Ce qui pourrait apparaître comme des concessions ne sont en fait que des choix stylistiques, à l'instar des coupures insérées dans le long morceau final. Dans une interview publiée sur Chromatique.net, Godfrey évoquait la problématique des concerts : du fait de son activité plutôt faible, Frost* ne possède qu'une fan base limitée et n'intéresse pas particulièrement les promoteurs, de sorte qu'ils doivent principalement se produire en première partie d'autres formations. Avec un temps de jeu qui ne dépasse jamais les 50 minutes-une heure, jouer les 25 minutes de "Milliontown" empêche de proposer une playlist plus riche. C'est pour cette unique raison que Falling Satellites se termine avec 3 titres qui n'en font qu'un, mais qui permettront au groupe de ne pas forcément le jouer en intégralité. Que l'on ne s'y trompe pas : "Closer to the Sun", "Raging against the dying of the light blues in 7/8" et "Nice day for it" ne forment bien qu'un seul et même titre de près de 22 minutes, pièce virtuose où après un départ qui penche une fois de plus vers l'électro, les musiciens laissent éclater toute leur maestria, avant que deux pistes courtes ne fassent office d'outro (passons sur les deux titres "bonus", qui n'ont pas été mis de côté par hasard).

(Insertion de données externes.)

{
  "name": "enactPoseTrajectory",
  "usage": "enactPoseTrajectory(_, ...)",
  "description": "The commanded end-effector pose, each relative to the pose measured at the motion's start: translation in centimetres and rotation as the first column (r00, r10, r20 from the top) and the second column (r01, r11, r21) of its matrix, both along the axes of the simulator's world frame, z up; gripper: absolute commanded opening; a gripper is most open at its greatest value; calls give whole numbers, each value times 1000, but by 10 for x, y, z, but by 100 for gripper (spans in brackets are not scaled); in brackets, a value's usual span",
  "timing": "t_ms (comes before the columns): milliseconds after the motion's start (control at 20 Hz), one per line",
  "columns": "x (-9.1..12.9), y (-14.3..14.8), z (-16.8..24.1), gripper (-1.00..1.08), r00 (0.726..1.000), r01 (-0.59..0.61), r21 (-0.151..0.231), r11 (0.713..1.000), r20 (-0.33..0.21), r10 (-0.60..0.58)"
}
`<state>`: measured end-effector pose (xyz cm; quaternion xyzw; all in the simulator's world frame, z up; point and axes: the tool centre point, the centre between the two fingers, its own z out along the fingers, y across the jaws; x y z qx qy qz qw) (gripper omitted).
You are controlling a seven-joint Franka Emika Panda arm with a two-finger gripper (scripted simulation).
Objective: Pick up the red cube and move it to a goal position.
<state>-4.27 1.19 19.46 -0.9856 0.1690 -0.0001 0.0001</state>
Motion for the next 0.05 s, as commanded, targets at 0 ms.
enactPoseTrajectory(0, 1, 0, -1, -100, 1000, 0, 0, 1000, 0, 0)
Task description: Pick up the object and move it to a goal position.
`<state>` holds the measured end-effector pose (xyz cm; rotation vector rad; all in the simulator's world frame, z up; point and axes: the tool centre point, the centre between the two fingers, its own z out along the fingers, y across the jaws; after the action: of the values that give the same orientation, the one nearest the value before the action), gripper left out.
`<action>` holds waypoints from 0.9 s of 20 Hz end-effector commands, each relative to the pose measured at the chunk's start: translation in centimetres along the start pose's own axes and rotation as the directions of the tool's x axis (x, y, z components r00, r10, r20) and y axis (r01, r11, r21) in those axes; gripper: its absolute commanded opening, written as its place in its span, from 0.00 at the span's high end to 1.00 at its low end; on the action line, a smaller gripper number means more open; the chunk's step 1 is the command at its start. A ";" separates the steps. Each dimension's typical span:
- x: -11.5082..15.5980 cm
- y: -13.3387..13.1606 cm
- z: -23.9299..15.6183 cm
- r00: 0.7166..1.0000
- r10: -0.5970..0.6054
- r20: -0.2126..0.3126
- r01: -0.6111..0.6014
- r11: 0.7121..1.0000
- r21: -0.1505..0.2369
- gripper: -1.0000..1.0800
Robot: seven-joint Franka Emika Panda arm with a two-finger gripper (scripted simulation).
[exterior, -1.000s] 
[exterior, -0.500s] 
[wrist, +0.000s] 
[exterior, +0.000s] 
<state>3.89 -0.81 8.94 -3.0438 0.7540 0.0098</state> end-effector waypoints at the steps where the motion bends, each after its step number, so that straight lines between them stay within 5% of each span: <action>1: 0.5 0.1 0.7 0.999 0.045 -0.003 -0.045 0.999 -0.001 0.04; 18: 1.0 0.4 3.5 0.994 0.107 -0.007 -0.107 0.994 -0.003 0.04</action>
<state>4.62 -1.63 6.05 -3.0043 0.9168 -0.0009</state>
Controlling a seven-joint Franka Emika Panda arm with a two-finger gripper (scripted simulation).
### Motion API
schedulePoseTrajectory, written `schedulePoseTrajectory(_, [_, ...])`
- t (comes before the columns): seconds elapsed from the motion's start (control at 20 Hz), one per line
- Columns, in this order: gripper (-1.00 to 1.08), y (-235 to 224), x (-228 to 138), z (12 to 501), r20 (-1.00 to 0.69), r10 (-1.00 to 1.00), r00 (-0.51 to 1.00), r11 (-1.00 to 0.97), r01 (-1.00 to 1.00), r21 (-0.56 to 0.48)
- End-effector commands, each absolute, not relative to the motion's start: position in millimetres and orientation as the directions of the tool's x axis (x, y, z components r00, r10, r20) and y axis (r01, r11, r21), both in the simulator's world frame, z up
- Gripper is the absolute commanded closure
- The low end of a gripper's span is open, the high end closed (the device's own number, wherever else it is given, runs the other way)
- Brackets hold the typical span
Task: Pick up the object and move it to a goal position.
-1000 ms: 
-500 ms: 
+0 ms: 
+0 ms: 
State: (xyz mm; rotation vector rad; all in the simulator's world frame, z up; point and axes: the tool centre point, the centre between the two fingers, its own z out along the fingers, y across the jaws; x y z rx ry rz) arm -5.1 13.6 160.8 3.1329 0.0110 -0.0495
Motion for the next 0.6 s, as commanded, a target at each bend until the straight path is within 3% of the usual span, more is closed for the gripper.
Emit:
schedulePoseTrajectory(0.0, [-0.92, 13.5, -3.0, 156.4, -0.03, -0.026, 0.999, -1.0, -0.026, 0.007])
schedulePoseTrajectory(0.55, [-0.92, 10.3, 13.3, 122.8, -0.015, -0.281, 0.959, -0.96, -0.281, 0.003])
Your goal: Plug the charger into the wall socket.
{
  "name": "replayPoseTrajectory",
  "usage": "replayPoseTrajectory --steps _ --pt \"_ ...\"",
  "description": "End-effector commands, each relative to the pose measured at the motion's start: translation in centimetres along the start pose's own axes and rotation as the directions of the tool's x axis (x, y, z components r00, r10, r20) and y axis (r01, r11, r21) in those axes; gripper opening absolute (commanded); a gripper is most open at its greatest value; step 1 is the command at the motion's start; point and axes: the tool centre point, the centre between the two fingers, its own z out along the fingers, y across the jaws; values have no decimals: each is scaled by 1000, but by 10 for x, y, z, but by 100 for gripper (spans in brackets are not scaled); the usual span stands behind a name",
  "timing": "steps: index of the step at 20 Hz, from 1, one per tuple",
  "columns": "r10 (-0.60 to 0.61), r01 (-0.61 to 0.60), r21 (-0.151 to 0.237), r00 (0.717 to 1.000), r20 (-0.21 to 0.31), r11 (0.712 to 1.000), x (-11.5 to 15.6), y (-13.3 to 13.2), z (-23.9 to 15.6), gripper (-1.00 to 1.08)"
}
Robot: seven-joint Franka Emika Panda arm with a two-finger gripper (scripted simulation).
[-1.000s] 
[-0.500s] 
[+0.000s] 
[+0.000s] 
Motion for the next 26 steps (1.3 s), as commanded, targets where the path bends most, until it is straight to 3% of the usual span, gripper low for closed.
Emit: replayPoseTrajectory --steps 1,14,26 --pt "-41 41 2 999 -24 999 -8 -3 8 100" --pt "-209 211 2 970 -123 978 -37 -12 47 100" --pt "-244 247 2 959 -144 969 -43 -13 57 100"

Pas de doute, Frost* n'a rien perdu de sa superbe et demeure, malgré son peu d'activité, l'une des meilleures formations de prog' apparues depuis les années 2000. Si quelques passages pourraient faire grincer quelques dents chez les puristes, comme les claviers de "Heartstrings", pourtant choisi comme premier extrait, les autres se féliciteront de la vitalité dont Godfrey sait faire preuve. Une vitalité qui manque cruellement à un genre sclérosé, où l'innovation, ou au moins la prise de risque, est devenue une denrée relativement rare. Une hérésie pour un registre devenu bouffu d'orgueil, temple délabré d'un genre élevé au-dessus des autres, dont les apôtres vieillissants semblent faire preuve d'une autosatisfaction décadente. Fort heureusement, et dans des registres différents, certaines formations semblent bien décidées à bouger les lignes (Caligula's Hrose, Karnivool, Haken...). Frost* fait partie de ces artistes prog' bien vivants, et bien décidés à le rester.